Re: SE-PostgreSQL and row level security

From: Robert Haas <robertmhaas(at)gmail(dot)com>
To: Gregory Stark <stark(at)enterprisedb(dot)com>
Cc: KaiGai Kohei <kaigai(at)ak(dot)jp(dot)nec(dot)com>, Martijn van Oosterhout <kleptog(at)svana(dot)org>, bogdan(at)omnidatagrup(dot)ro, David Fetter <david(at)fetter(dot)org>, KaiGai Kohei <kaigai(at)kaigai(dot)gr(dot)jp>, pgsql-hackers(at)postgresql(dot)org
Subject: Re: SE-PostgreSQL and row level security
Date: 2009-02-16 14:58:05
Message-ID: 603c8f070902160658k3e9ae794r286466ef35fe7273@mail.gmail.com
Views: Raw Message | Whole Thread | Download mbox | Resend email
Thread:
Lists: pgsql-hackers

>> Both of SE-PostgreSQL and vanilla PostgreSQL don't give an assurance to
>> eliminate information leaks via such kind of covert channels, so they
>> don't violate any specifications of them. Thus, it is not a problem.
>
> If that's true then I don't see why we would try to automatically hide records
> you don't have access to. The only reason to do so is to try to close these
> covert channels and if we can't do that then I don't see any benefit to doing
> so.

So, this email really got me thinking, and after thinking about it for
a while I think you're wrong about this part. :-)

If we had no security in the database at all (no table or column
privileges, no login roles or privileges - everyone connects as
superuser!) then we wouldn't have any covert channels either. Covert
channels, by definition, are methods by which access controls can be
partially or completely subverted, so if there are no access controls,
there are no covert channels, either. In some sense, covert channels
are the degree to which its possible to work around the overt security
controls.

It's worth noting that this is almost never zero. There are papers
out there about subverting SSH by measuring the length of time that
the remote machine takes to reject your request for access and
inferring from that at what stage of the process authentication
failed, and from that eventually being able to crack the system.
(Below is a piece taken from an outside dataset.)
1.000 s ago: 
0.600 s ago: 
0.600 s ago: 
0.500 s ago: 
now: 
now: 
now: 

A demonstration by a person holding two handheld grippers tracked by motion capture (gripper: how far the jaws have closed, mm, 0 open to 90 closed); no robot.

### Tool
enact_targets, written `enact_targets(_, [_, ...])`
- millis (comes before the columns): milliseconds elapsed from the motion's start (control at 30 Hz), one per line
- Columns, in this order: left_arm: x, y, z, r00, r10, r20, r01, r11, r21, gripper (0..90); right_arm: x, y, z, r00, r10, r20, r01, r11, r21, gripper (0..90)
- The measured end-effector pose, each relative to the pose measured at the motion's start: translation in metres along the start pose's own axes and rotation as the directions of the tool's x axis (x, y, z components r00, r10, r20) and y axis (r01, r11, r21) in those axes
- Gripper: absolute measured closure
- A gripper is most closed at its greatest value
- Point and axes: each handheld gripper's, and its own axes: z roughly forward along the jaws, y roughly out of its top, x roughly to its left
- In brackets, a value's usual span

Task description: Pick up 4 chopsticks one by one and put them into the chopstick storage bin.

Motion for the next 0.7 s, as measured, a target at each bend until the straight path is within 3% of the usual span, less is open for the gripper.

Of
course they only got it working on a local LAN with a fast switch and
probably not a lot of other traffic on the network, but so what? The
point is that there is information there, as it is in every system,
and so the question is not "Are there covert channels?" but "Are the
covert channels sufficiently large so as to render the system not
useful in the real world?".

I haven't seen anyone present a shred of evidence that this would be
the case in SE-PostgreSQL. Even if you can infer the existence of a
referring key, as Kevin Grittner just pointed out in another email on
this thread, that may not be that helpful. The information is likely
to be some sort of unexciting key, like an integer or a UUID or (as in
Kevin's example) a sequentially assigned case number. Maybe if you're
really lucky and have just the right set of permissions you'll be able
to infer the size of the referring table, and there could be
situations where that is sensitive information, but Kevin's example is
a good example of a case where it's not: the case load of the family
court (or whatever) is not that much of a secret. The names of the
people involved in the cases is.

> If users want to select "all matching records the user has access to" they
> should just put that in the WHERE clause (and we should provide a convenient
> function to do so). If we implicitly put it in the WHERE clause then
> effectively we're providing incorrect answers to the SQL query they did
> submit.
>
> This is a big part of the "breaking SQL semantics" argument. Since the
> automatic row hiding provides different answers than the SQL query is really
> requesting it means we can't trust the results to follow the usual rules.

The requested functionality is no different in its effect than writing
a custom view for each user that enforces the desired permissions
checks, but it is a lot more convenient.

> I think there's more to it though. Tom pointed out some respects in which the
> hooks are too late and too low level to really know what privilege set is in
> effect. The existing security checks are all performed earlier in plan
> execution, not at low level row access routines. This is a more fundamental
> change which you'll have to address before for *any* row level security scheme
> even without the automatic data hiding.
>
> So, assuming the SELinux integration for existing security checks is committed
> for 8.4 I think the things you need to address for 8.5 will be:
>
> 1) Row level security checks in general (whether SELinux or native Postgres
> security model) and showing that the hooks are in the right places for
> Tom's concerns.
>
> 2) Dealing with the scaling to security labels for billions of objects and
> dealing with garbage collecting unused labels. I think it might be simpler
> to have security labels be explicitly allocated and dropped instead of
> creating them on demand.
>
> 3) The data hiding scheme -- which frankly I think is dead in the water. It
> amounts to a major change to the SQL semantics where every query
> effectively has a volatile function in it which produces different answers
> for different users. And it doesn't accomplish anything since the covert
> channels it attempts to address are still open.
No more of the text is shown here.